Another gene therapy approach is molecular chemotherapy, where genes
that encode toxic proteins are delivered to tumors. If expression
of these death-causing genes can be restricted to the malignant
cells or if the encoded proteins are not harmful to normal cells,
side effects should be minimal. A related approach employs delivery
of genes encoding for proteins important to the immune system to
seek to stimulate an effective antitumor immune response.

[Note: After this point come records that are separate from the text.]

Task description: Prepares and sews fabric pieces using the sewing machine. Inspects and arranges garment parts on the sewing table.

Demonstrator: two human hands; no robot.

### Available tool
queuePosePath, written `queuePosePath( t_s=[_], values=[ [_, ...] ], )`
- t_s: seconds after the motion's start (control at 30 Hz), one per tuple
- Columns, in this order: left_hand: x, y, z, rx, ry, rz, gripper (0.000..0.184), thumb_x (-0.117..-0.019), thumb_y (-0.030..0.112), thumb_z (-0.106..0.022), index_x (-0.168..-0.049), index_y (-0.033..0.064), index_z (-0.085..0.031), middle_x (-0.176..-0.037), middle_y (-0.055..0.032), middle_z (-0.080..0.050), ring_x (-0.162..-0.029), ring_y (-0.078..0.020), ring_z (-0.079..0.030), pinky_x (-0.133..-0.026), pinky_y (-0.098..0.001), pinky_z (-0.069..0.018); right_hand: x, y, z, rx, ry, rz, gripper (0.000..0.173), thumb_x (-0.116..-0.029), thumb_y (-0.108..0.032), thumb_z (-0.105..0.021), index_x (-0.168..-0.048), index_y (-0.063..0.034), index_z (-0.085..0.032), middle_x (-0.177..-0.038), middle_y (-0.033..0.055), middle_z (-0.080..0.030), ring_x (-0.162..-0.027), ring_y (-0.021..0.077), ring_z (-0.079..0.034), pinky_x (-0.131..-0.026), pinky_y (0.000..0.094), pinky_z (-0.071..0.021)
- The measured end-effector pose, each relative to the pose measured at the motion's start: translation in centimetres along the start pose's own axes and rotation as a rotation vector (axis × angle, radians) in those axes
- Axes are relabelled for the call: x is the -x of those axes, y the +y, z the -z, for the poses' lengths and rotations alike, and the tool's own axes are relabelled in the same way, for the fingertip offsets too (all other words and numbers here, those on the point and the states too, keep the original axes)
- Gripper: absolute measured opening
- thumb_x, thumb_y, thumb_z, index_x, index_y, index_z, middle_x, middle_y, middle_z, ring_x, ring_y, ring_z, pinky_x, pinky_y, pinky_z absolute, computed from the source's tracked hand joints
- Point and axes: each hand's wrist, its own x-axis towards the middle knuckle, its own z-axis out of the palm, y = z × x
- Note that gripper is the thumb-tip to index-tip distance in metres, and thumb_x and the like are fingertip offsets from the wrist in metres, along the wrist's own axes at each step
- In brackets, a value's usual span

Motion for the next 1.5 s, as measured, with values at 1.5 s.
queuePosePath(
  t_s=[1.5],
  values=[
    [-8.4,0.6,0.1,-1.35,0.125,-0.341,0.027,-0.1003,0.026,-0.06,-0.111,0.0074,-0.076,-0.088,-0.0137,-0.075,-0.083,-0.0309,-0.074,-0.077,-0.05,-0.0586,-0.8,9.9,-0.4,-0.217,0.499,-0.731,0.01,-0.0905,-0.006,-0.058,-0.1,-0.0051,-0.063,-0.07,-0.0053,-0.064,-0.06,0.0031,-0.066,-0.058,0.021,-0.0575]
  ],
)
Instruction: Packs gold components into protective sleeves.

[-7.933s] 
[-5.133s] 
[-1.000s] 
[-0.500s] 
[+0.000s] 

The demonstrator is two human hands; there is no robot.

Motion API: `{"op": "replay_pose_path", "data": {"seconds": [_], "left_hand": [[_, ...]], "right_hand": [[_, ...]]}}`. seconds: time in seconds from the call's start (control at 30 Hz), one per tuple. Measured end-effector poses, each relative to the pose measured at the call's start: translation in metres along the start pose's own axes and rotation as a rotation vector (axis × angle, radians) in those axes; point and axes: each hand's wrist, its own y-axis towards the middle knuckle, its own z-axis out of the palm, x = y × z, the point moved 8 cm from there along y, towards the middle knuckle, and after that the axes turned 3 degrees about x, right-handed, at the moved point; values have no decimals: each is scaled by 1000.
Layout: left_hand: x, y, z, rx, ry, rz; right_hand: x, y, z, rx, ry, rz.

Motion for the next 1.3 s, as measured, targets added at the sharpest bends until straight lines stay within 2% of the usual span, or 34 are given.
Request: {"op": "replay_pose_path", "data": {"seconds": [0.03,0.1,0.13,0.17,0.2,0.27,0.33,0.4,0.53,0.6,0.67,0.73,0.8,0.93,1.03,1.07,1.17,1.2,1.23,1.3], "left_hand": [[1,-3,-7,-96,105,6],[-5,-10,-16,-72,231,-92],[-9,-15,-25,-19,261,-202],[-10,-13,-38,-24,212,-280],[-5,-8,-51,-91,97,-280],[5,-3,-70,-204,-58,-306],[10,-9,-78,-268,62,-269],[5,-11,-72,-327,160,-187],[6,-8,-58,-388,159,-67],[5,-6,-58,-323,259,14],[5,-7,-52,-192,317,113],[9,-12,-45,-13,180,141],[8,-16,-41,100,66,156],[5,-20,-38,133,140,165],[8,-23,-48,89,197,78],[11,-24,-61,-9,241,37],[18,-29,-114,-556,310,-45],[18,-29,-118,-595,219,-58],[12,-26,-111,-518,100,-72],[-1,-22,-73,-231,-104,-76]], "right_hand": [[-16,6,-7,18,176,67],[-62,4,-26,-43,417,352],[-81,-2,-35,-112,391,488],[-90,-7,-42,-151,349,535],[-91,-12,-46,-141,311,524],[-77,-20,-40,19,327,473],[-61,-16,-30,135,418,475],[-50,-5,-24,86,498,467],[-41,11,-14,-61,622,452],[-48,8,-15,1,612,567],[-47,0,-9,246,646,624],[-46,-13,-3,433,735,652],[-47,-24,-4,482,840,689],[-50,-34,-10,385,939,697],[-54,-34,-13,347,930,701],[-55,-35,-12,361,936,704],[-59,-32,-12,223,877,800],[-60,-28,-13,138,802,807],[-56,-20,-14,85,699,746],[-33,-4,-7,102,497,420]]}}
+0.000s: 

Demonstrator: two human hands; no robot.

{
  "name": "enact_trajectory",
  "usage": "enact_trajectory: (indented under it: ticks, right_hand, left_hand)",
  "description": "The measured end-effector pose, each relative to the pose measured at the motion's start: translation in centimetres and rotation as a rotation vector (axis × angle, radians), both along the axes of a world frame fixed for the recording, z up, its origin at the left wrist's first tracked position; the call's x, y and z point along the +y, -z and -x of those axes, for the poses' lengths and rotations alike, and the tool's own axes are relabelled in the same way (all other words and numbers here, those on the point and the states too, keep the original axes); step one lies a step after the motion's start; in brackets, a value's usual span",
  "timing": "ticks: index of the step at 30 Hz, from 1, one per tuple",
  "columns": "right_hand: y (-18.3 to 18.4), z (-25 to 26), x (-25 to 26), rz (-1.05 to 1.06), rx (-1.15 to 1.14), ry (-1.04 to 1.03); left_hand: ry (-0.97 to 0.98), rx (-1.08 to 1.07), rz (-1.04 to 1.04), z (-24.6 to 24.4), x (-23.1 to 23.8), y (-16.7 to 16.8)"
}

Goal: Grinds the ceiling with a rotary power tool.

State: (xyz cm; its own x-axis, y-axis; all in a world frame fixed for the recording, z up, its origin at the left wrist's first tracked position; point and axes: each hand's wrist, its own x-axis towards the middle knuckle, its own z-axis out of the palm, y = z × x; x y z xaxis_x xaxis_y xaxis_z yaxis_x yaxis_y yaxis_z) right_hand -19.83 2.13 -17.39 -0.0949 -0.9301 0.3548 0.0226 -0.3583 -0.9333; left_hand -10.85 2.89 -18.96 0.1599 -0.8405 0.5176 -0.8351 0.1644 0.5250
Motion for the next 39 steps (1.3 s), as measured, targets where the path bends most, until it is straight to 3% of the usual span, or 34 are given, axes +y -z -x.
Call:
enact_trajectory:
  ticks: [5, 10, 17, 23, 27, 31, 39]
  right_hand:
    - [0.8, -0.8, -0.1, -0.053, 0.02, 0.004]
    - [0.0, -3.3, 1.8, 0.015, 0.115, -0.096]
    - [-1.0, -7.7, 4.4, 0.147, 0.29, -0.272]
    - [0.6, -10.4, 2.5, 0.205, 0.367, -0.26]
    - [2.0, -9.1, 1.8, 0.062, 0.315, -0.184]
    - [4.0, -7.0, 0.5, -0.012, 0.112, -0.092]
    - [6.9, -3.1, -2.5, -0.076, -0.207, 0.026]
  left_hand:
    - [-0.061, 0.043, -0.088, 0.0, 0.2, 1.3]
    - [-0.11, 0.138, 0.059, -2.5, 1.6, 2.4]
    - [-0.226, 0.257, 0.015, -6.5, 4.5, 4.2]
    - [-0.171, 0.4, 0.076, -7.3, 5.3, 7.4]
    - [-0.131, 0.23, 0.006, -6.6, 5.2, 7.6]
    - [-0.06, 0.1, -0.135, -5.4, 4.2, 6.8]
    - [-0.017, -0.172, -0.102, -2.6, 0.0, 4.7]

Overall, most gene therapy studies have been extremely encouraging
in that therapy-associated toxicities have indeed been minimal.
However, these trials have also revealed that the major hurdle to
achieving effective gene therapy is the limitation of current methods
for delivering the therapeutic gene to tumor cells.
Research is ongoing to determine the best gene delivery vehicles,
or “vectors.” The most popular vectors have been modified
viruses, but other techniques such as coating the gene with lipid
molecules are also being tried.
Nevertheless, despite these difficulties, the promise of being able
to target the very underpinnings of cancer, while sparing normal
cells, has oncologists excited about the future of gene therapy.